YOUR TASK:
In the data below, the answer is the run of lines from the line containing "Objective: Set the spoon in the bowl" through the line containing "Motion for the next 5", both included; print it exactly and nothing else.

WORKING DATA:
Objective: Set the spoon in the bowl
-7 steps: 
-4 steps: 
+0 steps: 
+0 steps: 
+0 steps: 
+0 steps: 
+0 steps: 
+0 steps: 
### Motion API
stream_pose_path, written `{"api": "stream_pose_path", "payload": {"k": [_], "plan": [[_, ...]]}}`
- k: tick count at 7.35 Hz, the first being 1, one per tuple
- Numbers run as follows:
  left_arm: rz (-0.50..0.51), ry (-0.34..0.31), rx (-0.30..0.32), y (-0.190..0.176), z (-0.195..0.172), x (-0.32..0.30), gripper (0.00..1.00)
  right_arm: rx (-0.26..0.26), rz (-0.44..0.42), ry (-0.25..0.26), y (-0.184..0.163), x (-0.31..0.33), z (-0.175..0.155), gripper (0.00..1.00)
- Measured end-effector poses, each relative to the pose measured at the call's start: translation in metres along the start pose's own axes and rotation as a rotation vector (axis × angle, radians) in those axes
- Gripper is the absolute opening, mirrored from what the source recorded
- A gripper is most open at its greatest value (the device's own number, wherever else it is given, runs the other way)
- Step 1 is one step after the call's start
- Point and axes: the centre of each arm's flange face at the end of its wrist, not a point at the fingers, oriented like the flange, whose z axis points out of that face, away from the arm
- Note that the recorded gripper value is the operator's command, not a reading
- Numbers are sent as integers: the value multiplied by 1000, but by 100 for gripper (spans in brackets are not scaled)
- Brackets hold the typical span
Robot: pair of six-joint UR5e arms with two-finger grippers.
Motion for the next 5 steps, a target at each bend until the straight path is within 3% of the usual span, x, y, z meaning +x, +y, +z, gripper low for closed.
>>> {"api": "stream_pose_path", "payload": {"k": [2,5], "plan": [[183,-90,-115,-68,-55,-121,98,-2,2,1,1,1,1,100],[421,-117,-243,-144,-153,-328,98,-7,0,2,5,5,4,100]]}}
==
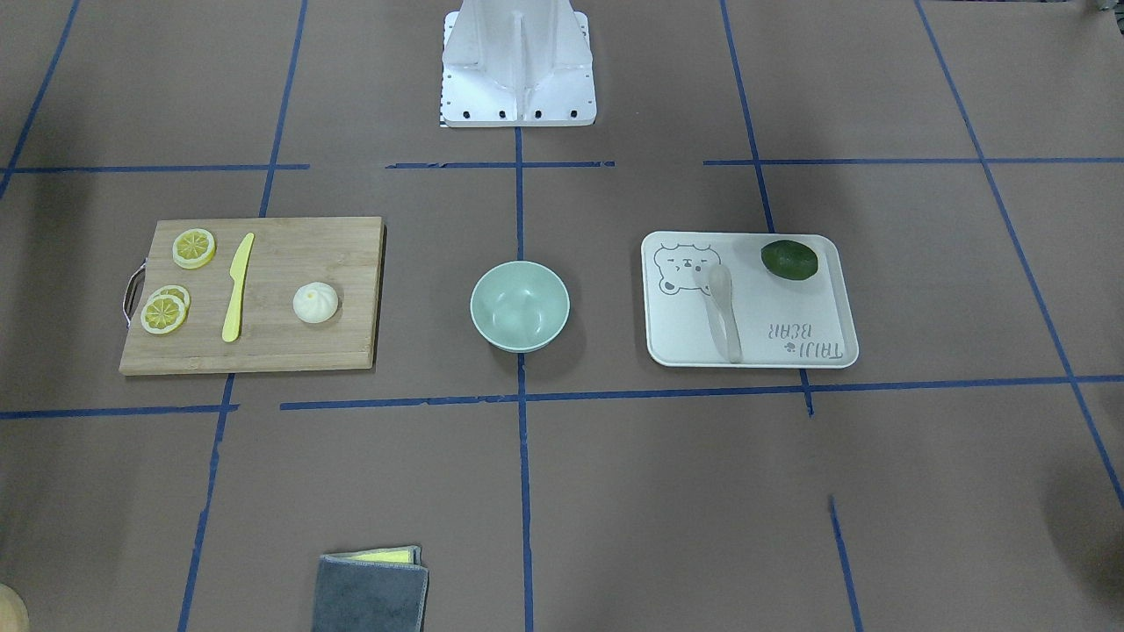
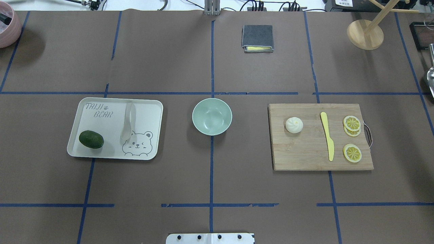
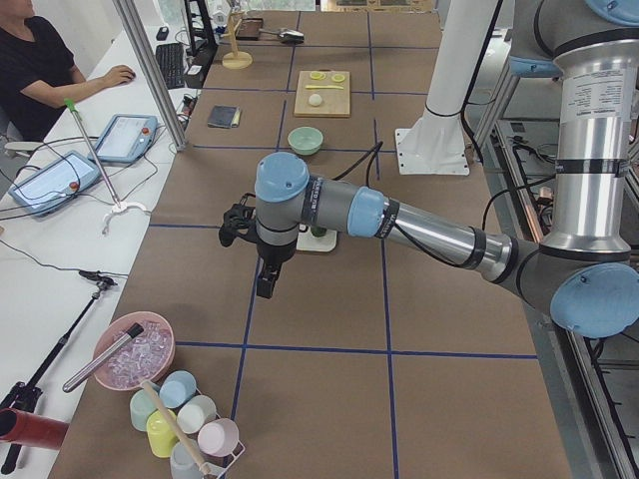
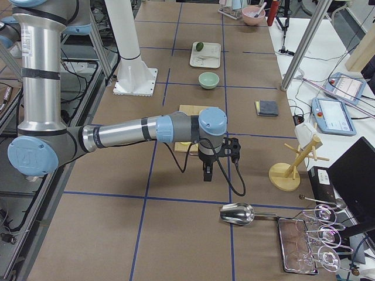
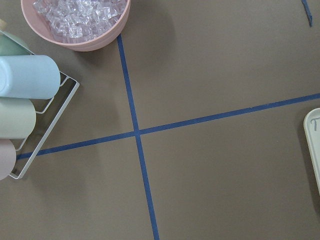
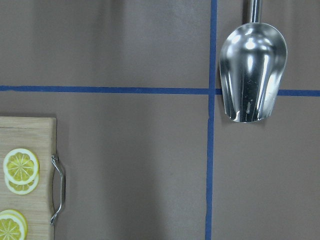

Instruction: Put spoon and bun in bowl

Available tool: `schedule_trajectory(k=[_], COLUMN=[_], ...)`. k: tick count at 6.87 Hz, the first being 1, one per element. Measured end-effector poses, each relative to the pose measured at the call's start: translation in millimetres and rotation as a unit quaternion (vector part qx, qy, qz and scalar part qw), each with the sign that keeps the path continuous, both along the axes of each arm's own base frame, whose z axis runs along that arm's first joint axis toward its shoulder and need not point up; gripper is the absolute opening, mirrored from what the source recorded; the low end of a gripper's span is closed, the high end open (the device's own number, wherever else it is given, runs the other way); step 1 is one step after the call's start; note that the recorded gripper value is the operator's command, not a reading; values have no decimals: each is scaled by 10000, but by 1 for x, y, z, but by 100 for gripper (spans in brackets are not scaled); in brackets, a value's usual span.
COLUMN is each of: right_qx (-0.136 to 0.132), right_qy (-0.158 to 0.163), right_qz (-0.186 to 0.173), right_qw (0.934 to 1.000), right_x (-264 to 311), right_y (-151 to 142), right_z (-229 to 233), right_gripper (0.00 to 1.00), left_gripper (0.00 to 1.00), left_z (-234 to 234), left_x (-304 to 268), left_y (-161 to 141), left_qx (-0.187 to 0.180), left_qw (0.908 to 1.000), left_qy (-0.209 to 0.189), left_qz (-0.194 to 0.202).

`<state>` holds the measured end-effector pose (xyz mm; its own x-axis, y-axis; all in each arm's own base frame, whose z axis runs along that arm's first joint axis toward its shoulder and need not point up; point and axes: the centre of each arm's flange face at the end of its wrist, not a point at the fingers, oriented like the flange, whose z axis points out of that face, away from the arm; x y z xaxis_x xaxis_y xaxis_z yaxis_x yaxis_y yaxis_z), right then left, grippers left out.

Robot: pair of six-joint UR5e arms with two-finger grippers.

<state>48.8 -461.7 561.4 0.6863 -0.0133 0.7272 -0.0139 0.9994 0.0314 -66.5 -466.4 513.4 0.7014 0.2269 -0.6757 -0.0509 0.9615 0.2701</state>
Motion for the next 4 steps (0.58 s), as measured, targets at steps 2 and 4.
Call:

EXERCISE ANSWER:
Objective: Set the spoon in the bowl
-7 steps: 
-4 steps: 
+0 steps: 
+0 steps: 
+0 steps: 
+0 steps: 
+0 steps: 
+0 steps: 
### Motion API
stream_pose_path, written `{"api": "stream_pose_path", "payload": {"k": [_], "plan": [[_, ...]]}}`
- k: tick count at 7.35 Hz, the first being 1, one per tuple
- Numbers run as follows:
  left_arm: rz (-0.50..0.51), ry (-0.34..0.31), rx (-0.30..0.32), y (-0.190..0.176), z (-0.195..0.172), x (-0.32..0.30), gripper (0.00..1.00)
  right_arm: rx (-0.26..0.26), rz (-0.44..0.42), ry (-0.25..0.26), y (-0.184..0.163), x (-0.31..0.33), z (-0.175..0.155), gripper (0.00..1.00)
- Measured end-effector poses, each relative to the pose measured at the call's start: translation in metres along the start pose's own axes and rotation as a rotation vector (axis × angle, radians) in those axes
- Gripper is the absolute opening, mirrored from what the source recorded
- A gripper is most open at its greatest value (the device's own number, wherever else it is given, runs the other way)
- Step 1 is one step after the call's start
- Point and axes: the centre of each arm's flange face at the end of its wrist, not a point at the fingers, oriented like the flange, whose z axis points out of that face, away from the arm
- Note that the recorded gripper value is the operator's command, not a reading
- Numbers are sent as integers: the value multiplied by 1000, but by 100 for gripper (spans in brackets are not scaled)
- Brackets hold the typical span
Robot: pair of six-joint UR5e arms with two-finger grippers.
Motion for the next 5 steps, a target at each bend until the straight path is within 3% of the usual span, x, y, z meaning +x, +y, +z, gripper low for closed.

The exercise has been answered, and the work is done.